Playing an advantage requires the referee to decide if the fairness, beauty and integrity of the game demands an immediate stoppage of play or a delay to see how the play unfolds. Referees take particular pride when they play the advantage and a goal results, because it shows that they read the flow of play correctly and a more positive outcome resulted than would have if they had blown the whistle. Players appreciate when advantages go their way, but they also respect the competence referees show when they make the proper call to let play continue.
In this respect, the human visual system is a better guide to the effects of offside than the lines on the screen. What people deem “optical illusions” are different ways the brain follows, interprets and projects movement. A player standing still or running the opposite direction of the rest of the play may “look” onside even if she is offside. This coheres with how that movement against the run of play presents a disadvantage to the player and the team, even if a snapshot stolen from that movement indicates an advantage.
The other aspect of the Mount / Azpilicueta offside call that required a mandated disregard for thought and discretion was the 13 seconds. Nothing on the VAR screen indicated the amount of time that had passed between Mount’s left foot and Azpilicueta’s left foot.
If Chelsea had been playing Maurizio Sarri’s trademark brand of tippy-tappy keep-ball, 90 seconds of wholly unbroken mindless possession could have elapsed between Mount’s offside and the goal. Would that have come back? If a referee cannot exercise that judgment after 13 seconds, on what basis could you say 90 is too many? 60? 45? 30? 14?

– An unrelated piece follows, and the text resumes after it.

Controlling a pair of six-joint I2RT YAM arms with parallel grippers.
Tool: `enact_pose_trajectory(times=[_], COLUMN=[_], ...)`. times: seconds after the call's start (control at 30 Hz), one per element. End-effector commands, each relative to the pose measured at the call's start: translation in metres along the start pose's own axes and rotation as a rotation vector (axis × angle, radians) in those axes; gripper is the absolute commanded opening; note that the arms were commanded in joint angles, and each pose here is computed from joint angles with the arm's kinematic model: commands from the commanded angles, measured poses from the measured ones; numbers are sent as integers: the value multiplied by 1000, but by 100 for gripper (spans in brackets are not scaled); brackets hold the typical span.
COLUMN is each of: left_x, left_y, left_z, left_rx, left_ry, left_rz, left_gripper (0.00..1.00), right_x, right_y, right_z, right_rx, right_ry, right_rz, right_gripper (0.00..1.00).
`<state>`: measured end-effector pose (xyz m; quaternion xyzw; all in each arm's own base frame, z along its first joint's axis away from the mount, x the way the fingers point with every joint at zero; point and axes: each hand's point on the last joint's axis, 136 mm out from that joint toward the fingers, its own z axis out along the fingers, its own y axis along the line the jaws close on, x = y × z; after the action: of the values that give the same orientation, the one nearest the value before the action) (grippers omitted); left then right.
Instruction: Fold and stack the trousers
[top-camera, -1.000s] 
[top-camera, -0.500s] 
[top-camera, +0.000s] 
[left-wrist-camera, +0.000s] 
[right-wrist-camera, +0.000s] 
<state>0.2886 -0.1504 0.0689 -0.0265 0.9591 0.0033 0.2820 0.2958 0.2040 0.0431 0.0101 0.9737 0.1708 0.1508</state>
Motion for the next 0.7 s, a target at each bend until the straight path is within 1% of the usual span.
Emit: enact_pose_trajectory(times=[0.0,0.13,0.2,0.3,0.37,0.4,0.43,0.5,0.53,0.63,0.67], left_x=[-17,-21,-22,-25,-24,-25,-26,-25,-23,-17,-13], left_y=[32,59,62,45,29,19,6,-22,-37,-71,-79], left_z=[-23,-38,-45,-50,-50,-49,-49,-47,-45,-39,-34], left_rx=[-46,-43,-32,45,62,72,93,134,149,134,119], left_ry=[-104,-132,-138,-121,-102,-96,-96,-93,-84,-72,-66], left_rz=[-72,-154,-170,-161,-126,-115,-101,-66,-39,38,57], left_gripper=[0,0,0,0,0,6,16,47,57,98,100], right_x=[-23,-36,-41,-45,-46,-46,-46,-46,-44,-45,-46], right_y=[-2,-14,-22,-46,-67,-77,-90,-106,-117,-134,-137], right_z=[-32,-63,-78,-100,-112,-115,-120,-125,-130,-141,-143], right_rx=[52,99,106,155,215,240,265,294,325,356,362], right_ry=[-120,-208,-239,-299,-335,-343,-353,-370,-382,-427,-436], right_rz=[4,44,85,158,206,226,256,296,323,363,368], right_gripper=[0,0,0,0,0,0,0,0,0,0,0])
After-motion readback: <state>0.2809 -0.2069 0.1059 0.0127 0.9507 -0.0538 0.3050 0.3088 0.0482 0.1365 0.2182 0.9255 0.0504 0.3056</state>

And what about the phase of play argument? Many times a shot or the opposing team touching the ball signifies a new phase of play. Tammy Abraham took a shot and two Liverpool players touched the ball – albeit one accidentally, one reflexively – before Azpilicueta put his boot to it.
This is all just on the human side of things. As one graphic going around Twitter on Sunday showed, a camera tracking at 50 frames per second players moving upwards of 15 meters per second can not accurately align events at the scale of inches. In those cases, VAR cloaks a falsehood in absolute authority.
Unfortunately, absolute authority is what a lot of people want.
Many referees would rather cede their judgment and all its pesky responsibilities to VAR than make and defend decisions. Many fans who have already declared “end of discussion” on this or that coach or player want to do the same about officiating decisions. They take refuge behind their “I guess you’d rather they get the calls wrong” strawmen and the gossamer moral authority of a system that supplants the spirit of the game and the spirit of the Laws with a martinet’s devotion to the Law itself.
Football is the beautiful game because it’s a game of intelligence, judgment and appreciation. We shouldn’t let it slip away (!) because it makes a few things easier for the schoolmarms and scolds, and definitely not because a few lines on a screen said so.
Thinking is hard. We know. We’ve lost a lot of readers over the years because of it. But we’ve also gained and kept a few, too (like you!). The players and coaching staffs put more thought and difficult decision-making into the games than most of us can imagine. The officials owe them some basic response in-kind.